Ceph

From Leo's Notes
Last edited on 14 June 2020, at 23:32.
Ceph

Ceph is an open source distributed storage system that provides object, block, and file level storage. Its key feature is the ability to replicate data across many different systems, without a single point of failure and allowing for the use of commodity components while maintaining reliable storage.


Introduction

Ceph has 3 main components:

  1. The Client, exposes a POSIX file system interface to a host or process. Performs file IO by communication to OSDs.
  2. The Cluster of OSDs, collectively stores all data and metadata
  3. The Metadata Server, manages namespace data (filenames, directories), consistency and coherence

Concepts

Some main concepts to keep in mind when dealing with Ceph are:

OSD
Object Storage Device
Ceph OSD
Ceph Object Storage Daemon, or ceph-osd handles object data including replication, recovery, rebalancing.
MDS
Metadata Server used by Ceph Filesystem on Ceph Block Devices.
CRUSH
Controlled Replication Under Scalable Hashing. A pseudo-random data distribution function that efficiently maps each Placement Group (PG) to an ordered list of OSDs upon which to store object replicas.
OSD Cluster Map
a compact, hierarchical description of the devices comprising the storage cluster.

Client

The Ceph Client codebase runs entirely in userspace. Applications can make use of Ceph by link to a client library or accessing files through FUSE.
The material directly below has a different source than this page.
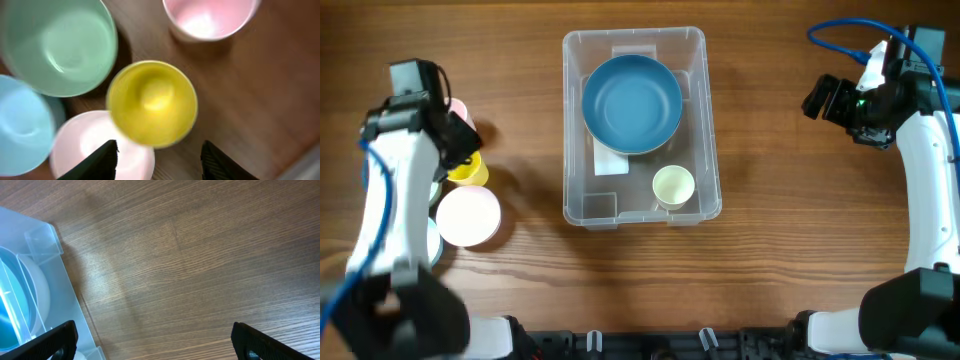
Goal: Pack container
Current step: 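Grasp the yellow cup with the left gripper, then place the yellow cup into the cream cup in the container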
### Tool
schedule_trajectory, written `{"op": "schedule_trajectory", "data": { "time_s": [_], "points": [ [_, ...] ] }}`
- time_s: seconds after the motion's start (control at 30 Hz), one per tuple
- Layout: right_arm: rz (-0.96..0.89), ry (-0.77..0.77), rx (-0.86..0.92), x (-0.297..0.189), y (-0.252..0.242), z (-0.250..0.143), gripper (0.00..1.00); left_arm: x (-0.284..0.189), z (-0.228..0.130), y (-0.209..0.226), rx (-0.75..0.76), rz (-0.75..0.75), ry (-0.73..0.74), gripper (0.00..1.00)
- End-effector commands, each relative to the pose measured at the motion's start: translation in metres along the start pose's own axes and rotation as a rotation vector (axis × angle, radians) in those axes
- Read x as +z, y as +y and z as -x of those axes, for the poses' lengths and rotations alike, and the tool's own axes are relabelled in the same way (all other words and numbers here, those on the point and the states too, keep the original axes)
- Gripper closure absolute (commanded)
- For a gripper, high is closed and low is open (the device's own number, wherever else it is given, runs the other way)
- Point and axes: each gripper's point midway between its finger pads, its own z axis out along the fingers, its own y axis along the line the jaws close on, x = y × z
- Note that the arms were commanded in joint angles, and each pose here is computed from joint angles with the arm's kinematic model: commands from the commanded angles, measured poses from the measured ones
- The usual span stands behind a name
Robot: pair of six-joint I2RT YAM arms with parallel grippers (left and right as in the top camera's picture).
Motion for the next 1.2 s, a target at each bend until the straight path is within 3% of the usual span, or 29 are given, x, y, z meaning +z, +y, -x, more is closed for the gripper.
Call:
{"op": "schedule_trajectory", "data": {
  "time_s": [0.0,0.33,0.5,0.57,0.63,0.67,0.83,0.97,1.17],
  "points": [
    [-0.007,0.007,-0.004,0.003,-0.001,0.000,0.01,0.040,-0.023,-0.007,0.054,0.019,0.140,0.46],
    [-0.008,0.011,-0.005,0.003,-0.001,-0.001,0.01,0.047,-0.014,-0.018,0.082,-0.008,0.101,0.42],
    [-0.010,0.021,-0.004,0.003,-0.002,-0.004,0.01,0.074,-0.017,-0.020,0.096,0.013,0.137,0.43],
    [-0.011,0.023,-0.004,0.003,-0.002,-0.004,0.01,0.076,-0.017,-0.021,0.095,0.012,0.136,0.54],
    [-0.011,0.025,-0.004,0.003,-0.002,-0.005,0.01,0.075,-0.015,-0.023,0.094,0.006,0.126,0.88],
    [-0.011,0.024,-0.003,0.003,-0.002,-0.005,0.01,0.075,-0.013,-0.024,0.099,0.001,0.119,0.94],
    [-0.011,0.025,-0.004,0.003,-0.002,-0.005,0.00,0.072,-0.018,-0.047,0.168,-0.031,0.091,0.96],
    [-0.012,0.026,-0.004,0.003,-0.002,-0.005,0.01,0.019,-0.031,-0.085,0.302,-0.083,0.062,0.96],
    [-0.016,0.030,-0.002,0.003,-0.003,-0.006,0.01,-0.130,-0.059,-0.144,0.520,-0.292,-0.100,0.96]
  ]
}}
Ceph utilizes a range of striping strategies to map file data into a series of predictably named objects. Object names include additional metadata information such as the file inode and stripe number. Object replicas are assigned to OSDs using CRUSH.

When accessing a file, the MDS translates the filename to the predictably named objects which are then retrieved from the appropriate OSD without requiring a lookup.

Cluster of OSDs

At a high level, a cluster of OSDs provide a single logical object store for clients and metadata servers. This cluster transparently handles the responsibility of data migration, replication, failure detection, and failure recovery. The underlying technology running these clusters under Ceph is RADOS (Reliable Autonomic Distributed Object Store) which is designed to scale linearly. Each Ceph OSD in this system manages local object storage with EBOFS (Extent and B-tree based Object File System).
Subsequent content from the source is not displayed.